Oil company executives and Wall Street shysters were made for each other. The shale oil boom is built upon lies, misleading projections, false data, and bad math. The CEOs of shale drillers have only one purpose – to get rich. The easiest way to get rich is to lie about the potential, pump your stock price up, pay yourself with stock options, and sell the overinflated stock before the truth is revealed.

To count as proved reserves to the SEC, companies must have “reasonable certainty” that the oil and gas will be extracted from existing wells and those scheduled to be drilled within five years. The forecasts are based on fuel prices, geology, engineering and the performance of nearby wells. Planned wells must be economically and technically viable.

The amount of reserves they put into official SEC documents is 80% less than the figures they tell stock investors. I wonder why? Do you think they would be more likely to lie to the SEC or to muppet investors?

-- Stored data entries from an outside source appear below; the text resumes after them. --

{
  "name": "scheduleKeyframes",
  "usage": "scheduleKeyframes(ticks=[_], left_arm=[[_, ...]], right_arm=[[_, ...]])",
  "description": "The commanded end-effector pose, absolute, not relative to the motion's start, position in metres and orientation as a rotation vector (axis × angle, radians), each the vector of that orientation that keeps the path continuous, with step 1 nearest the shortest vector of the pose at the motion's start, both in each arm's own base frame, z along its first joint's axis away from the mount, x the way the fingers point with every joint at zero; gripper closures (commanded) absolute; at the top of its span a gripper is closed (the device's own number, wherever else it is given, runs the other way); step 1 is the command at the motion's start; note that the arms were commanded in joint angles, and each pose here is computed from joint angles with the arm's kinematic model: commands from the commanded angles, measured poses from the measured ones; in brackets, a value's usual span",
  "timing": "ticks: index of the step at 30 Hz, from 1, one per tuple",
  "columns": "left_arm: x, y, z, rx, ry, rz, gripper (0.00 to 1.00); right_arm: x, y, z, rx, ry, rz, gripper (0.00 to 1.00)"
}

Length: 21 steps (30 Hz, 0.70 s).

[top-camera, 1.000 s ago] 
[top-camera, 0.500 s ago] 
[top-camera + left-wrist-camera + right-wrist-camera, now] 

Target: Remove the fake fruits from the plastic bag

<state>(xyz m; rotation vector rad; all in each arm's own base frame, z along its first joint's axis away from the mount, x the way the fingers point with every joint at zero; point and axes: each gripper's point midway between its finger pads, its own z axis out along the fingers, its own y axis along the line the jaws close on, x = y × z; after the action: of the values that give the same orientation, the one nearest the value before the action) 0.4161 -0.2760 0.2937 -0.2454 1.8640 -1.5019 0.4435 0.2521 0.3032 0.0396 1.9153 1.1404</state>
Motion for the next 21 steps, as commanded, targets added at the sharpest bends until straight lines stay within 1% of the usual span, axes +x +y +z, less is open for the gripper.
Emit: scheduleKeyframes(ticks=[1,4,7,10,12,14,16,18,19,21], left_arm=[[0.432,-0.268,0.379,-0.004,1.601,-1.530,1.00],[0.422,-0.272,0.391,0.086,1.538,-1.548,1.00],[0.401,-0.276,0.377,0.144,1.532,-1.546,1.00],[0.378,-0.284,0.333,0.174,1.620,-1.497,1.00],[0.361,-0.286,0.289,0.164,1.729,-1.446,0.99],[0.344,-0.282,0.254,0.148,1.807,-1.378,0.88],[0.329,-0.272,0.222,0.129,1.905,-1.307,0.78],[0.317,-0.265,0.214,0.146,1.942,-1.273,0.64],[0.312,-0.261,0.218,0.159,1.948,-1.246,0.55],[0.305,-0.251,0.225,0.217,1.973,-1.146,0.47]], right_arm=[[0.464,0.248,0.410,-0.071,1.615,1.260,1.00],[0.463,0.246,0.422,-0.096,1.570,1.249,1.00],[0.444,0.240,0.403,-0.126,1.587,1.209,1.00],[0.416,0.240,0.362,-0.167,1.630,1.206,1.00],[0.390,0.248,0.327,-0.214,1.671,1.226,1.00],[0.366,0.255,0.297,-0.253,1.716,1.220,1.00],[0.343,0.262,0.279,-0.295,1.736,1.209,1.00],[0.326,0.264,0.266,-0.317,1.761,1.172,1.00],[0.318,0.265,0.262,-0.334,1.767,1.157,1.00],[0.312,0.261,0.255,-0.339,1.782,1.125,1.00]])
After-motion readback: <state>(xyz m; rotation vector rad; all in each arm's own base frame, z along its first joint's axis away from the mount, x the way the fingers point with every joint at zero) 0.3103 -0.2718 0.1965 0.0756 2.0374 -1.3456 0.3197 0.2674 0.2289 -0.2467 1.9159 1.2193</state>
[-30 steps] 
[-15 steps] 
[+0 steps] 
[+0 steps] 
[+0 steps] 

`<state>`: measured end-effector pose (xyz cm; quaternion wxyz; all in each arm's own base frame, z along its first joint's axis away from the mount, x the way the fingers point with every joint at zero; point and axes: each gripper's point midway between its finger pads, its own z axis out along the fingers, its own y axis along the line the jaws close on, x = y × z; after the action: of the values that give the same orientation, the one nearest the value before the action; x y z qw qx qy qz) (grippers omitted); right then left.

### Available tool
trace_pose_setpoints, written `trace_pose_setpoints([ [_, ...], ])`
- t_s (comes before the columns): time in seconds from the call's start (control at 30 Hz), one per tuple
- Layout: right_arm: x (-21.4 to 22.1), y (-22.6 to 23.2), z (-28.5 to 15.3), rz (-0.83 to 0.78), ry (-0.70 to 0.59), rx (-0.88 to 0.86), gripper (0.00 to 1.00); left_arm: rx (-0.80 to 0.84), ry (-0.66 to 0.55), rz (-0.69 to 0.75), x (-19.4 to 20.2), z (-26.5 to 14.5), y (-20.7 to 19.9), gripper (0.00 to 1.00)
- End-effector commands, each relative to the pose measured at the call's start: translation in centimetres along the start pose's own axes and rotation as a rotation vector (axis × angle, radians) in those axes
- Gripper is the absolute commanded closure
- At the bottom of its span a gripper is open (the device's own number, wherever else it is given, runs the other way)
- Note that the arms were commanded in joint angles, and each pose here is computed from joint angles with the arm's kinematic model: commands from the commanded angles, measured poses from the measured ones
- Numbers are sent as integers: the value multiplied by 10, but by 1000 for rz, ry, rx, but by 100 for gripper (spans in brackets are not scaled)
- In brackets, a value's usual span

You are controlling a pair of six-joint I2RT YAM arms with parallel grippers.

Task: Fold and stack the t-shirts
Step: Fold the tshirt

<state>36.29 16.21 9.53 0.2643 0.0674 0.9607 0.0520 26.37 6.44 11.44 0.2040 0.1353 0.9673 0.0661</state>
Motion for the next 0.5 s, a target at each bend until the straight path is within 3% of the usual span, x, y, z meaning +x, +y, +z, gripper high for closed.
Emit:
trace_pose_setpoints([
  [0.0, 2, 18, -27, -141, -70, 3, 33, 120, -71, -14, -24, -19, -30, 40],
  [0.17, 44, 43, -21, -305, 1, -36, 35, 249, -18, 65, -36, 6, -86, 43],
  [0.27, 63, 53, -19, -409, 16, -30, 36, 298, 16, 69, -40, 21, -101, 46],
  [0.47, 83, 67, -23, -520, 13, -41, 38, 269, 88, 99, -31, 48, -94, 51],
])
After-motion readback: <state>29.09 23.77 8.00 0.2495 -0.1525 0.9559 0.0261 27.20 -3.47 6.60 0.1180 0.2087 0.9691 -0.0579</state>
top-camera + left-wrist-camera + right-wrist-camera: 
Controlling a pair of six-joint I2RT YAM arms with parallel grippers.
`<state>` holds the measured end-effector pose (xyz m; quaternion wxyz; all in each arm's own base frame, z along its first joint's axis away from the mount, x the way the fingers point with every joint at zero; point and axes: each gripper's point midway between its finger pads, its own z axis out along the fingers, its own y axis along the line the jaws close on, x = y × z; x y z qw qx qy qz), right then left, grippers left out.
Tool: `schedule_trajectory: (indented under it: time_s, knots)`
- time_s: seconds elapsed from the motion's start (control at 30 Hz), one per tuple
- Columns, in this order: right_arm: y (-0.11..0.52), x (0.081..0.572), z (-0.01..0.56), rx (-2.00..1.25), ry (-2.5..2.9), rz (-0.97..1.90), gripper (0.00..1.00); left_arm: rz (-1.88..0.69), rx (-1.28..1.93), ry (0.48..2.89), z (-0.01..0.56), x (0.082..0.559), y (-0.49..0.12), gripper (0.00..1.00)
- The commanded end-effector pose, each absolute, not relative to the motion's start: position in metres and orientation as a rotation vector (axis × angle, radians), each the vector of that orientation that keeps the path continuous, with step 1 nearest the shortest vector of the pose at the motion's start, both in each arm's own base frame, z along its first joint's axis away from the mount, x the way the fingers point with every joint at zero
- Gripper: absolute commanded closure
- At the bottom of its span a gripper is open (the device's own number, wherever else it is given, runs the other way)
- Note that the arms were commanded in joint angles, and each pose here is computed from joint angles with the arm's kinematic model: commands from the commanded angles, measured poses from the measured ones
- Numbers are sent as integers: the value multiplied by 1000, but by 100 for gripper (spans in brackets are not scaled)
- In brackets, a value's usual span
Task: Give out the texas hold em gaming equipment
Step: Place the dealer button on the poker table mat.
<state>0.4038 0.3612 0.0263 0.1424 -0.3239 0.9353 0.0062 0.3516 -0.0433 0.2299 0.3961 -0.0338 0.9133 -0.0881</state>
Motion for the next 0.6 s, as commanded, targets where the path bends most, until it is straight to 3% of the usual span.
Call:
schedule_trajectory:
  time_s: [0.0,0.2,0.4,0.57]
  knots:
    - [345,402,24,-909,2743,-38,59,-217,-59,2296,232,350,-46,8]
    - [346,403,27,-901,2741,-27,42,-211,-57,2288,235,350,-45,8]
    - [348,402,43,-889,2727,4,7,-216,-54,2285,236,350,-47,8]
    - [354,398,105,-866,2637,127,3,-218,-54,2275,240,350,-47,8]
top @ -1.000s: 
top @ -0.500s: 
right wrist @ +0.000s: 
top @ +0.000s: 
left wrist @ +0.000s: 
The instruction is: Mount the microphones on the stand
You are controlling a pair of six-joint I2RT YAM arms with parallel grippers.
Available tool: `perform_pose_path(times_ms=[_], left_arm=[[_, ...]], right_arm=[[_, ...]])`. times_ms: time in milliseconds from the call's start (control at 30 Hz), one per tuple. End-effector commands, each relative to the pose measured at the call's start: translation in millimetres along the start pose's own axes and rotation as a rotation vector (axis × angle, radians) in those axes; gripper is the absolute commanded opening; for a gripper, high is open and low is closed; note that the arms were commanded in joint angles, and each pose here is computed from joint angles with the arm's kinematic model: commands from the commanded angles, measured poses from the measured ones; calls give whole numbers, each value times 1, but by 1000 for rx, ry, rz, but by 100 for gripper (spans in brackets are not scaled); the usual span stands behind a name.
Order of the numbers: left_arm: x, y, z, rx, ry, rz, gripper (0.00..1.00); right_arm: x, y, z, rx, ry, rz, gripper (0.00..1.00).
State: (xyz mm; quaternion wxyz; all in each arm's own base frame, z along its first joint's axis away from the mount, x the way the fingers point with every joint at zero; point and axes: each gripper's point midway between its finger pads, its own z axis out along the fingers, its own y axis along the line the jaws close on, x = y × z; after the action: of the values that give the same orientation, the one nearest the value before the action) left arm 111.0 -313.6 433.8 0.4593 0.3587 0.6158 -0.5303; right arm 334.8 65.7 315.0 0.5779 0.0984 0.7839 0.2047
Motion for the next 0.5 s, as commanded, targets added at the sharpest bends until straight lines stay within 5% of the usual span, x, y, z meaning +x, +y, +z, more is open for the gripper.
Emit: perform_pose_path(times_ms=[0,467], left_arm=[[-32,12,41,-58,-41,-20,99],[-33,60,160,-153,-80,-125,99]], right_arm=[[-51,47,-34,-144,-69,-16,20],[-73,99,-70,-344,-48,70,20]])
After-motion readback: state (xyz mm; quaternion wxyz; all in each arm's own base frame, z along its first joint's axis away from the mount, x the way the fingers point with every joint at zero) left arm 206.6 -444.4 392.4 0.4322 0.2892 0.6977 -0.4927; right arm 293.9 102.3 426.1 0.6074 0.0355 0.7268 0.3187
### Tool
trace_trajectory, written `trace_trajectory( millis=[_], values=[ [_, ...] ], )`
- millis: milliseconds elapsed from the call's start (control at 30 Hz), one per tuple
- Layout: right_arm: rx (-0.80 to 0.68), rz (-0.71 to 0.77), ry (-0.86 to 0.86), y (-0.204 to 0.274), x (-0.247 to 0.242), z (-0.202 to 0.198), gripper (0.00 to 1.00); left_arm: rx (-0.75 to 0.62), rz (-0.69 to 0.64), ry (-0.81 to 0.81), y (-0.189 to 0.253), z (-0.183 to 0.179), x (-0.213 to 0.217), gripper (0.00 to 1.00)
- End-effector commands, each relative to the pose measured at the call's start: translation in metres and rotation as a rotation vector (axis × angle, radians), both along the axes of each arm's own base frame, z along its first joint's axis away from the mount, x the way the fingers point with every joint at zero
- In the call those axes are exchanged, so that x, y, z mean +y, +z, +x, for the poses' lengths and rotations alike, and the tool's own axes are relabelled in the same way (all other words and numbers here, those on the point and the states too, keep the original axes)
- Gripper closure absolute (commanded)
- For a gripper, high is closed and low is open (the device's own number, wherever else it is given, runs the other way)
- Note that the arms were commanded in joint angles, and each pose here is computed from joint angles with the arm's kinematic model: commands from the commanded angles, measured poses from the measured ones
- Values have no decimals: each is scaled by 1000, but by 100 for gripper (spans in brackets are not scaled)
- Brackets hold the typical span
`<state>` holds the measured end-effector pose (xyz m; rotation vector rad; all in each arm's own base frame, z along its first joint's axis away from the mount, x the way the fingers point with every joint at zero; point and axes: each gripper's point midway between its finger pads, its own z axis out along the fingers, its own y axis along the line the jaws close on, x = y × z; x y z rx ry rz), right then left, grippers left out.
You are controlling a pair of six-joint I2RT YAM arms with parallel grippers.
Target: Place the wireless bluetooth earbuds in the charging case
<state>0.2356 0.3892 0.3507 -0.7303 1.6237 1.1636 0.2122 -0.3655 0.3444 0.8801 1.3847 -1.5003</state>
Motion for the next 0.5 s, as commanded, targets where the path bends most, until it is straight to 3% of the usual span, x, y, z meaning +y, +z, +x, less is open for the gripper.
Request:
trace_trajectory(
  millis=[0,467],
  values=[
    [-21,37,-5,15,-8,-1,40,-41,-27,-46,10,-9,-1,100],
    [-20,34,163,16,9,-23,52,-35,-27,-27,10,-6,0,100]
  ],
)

The energy independence morons never address the “economically & technically viable” aspects of extracting shale oil. If it costs you more to extract the oil than you get by selling it, you won’t extract it.

We are nearing the point where extracting shale oil is no longer profitable enough for drillers to drill. Due to the worldwide recession which is spreading across the globe, oil prices have plunged from $100 per barrel to $85 per barrel. If prices drop below $80 per barrel, the shale oil miracle will become a shale oil bust. But liars gotta lie. It’s the American way.